Task directions: Using the listing below, return every line that includes "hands".

Records shown:
--------------------

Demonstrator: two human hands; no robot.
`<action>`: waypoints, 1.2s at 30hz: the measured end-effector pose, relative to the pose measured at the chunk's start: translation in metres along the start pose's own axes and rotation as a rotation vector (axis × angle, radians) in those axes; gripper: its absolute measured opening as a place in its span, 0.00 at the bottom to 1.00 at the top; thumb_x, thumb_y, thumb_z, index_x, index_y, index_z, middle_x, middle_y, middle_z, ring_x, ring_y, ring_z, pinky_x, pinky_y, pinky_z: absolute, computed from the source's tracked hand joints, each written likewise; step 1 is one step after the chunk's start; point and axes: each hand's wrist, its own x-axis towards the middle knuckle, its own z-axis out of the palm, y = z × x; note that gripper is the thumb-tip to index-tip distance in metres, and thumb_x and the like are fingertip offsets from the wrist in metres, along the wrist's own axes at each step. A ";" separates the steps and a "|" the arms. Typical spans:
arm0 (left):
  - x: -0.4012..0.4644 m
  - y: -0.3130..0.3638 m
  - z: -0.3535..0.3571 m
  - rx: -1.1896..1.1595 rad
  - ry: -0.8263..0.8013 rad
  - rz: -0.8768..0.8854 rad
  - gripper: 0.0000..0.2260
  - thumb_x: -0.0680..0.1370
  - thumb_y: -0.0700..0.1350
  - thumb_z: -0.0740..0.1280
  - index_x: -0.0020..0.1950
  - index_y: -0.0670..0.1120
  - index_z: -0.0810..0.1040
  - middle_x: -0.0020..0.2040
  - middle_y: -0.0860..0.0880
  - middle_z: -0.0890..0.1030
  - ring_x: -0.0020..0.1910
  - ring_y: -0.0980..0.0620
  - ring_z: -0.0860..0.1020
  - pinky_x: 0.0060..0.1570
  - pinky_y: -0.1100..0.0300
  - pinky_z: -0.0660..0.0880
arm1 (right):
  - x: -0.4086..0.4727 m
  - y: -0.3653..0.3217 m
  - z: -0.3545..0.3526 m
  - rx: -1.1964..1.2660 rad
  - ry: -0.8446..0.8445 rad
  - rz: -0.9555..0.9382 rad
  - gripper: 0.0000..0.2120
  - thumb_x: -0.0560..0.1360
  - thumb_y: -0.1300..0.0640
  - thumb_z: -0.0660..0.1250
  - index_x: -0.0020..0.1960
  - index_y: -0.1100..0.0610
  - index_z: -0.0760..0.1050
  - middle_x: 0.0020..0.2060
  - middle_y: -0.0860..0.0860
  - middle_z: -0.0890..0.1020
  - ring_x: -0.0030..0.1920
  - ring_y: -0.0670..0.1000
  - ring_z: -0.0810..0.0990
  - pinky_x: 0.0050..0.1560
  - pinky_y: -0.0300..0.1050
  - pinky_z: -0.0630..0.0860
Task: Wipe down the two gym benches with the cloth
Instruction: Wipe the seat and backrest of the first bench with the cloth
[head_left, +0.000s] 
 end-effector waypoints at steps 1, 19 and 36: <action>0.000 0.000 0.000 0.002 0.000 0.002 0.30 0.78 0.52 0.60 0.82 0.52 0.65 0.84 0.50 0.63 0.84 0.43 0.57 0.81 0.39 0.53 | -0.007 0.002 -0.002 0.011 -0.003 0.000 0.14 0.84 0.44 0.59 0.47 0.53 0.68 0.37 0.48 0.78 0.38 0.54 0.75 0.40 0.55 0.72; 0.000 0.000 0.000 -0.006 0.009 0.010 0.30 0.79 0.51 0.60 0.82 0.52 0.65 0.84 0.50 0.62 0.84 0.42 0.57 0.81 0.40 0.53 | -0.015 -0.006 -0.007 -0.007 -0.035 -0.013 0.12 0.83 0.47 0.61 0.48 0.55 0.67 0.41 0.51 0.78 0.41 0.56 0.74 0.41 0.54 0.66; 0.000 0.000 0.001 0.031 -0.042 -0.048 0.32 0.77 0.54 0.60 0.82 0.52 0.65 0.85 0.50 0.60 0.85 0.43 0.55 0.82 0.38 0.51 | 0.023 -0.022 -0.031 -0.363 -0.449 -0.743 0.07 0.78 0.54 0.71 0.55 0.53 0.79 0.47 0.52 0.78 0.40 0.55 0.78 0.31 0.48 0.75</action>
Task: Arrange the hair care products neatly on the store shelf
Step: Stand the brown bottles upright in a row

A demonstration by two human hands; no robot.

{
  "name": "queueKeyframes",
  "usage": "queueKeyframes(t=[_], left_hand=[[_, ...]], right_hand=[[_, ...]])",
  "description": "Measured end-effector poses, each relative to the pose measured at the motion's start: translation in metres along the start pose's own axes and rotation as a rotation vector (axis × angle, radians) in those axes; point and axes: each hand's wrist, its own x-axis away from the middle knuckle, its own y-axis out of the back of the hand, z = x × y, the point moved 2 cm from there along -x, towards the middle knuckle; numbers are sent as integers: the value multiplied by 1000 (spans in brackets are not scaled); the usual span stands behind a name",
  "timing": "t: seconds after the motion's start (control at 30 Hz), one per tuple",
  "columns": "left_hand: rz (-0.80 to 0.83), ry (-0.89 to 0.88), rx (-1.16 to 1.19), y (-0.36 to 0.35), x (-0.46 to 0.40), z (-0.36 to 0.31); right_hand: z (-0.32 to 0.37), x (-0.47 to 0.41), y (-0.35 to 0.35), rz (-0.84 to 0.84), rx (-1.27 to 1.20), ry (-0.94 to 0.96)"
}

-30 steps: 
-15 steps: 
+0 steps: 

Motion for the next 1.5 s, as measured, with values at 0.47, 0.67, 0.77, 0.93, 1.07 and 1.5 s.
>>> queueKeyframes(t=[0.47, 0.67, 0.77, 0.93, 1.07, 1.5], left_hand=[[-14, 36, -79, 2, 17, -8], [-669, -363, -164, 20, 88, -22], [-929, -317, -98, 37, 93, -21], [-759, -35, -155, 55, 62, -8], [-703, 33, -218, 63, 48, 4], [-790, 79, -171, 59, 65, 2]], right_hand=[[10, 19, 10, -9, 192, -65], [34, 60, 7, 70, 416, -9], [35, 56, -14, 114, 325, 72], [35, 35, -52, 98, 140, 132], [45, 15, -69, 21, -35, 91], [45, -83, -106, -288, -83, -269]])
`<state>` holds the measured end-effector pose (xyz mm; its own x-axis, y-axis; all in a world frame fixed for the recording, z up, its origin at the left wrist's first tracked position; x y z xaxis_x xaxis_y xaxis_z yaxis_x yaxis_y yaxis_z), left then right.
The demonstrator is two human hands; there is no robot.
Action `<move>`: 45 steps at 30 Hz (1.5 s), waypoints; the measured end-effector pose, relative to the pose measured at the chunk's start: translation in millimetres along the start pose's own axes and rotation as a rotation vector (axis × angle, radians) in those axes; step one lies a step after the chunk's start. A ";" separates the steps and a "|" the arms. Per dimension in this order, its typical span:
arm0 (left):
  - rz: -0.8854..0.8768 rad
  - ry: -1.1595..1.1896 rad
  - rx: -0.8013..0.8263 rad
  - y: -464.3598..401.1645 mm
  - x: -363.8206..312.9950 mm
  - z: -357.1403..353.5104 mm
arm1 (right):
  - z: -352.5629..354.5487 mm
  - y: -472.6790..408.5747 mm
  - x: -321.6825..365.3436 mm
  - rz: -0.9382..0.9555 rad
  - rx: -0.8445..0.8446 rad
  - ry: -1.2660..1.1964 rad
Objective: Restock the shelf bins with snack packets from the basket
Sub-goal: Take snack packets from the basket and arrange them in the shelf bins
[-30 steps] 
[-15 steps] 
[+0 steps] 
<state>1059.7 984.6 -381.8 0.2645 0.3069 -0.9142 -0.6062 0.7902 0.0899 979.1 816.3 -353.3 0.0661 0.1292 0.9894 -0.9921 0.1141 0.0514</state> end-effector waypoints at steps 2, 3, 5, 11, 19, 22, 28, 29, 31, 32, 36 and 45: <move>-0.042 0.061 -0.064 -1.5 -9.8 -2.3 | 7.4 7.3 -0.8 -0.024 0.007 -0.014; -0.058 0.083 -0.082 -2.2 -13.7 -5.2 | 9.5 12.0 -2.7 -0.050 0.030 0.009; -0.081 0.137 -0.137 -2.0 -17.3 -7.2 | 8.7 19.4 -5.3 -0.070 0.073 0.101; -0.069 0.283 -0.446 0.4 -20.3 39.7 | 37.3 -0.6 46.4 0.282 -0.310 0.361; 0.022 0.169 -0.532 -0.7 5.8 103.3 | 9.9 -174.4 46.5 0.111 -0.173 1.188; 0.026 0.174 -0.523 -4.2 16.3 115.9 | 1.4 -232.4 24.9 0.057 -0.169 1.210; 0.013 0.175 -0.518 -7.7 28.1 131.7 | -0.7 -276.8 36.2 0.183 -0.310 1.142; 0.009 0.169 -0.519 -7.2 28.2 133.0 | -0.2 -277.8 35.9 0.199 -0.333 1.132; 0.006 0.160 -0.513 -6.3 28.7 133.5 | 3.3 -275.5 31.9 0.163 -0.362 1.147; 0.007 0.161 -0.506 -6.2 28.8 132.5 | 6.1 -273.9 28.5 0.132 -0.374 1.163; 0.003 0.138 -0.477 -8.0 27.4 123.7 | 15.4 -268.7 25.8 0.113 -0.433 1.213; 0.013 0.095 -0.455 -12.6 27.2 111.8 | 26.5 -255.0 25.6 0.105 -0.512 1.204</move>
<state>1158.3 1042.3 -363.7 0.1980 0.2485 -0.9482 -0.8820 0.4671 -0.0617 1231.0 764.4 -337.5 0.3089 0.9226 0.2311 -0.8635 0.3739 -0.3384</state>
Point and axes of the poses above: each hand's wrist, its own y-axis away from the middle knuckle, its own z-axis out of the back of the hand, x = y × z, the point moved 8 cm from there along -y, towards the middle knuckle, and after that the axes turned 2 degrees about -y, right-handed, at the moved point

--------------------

Task result:
Demonstrator: two human hands; no robot.
A demonstration by two human hands; no robot.
The demonstrator is two human hands; there is no robot.

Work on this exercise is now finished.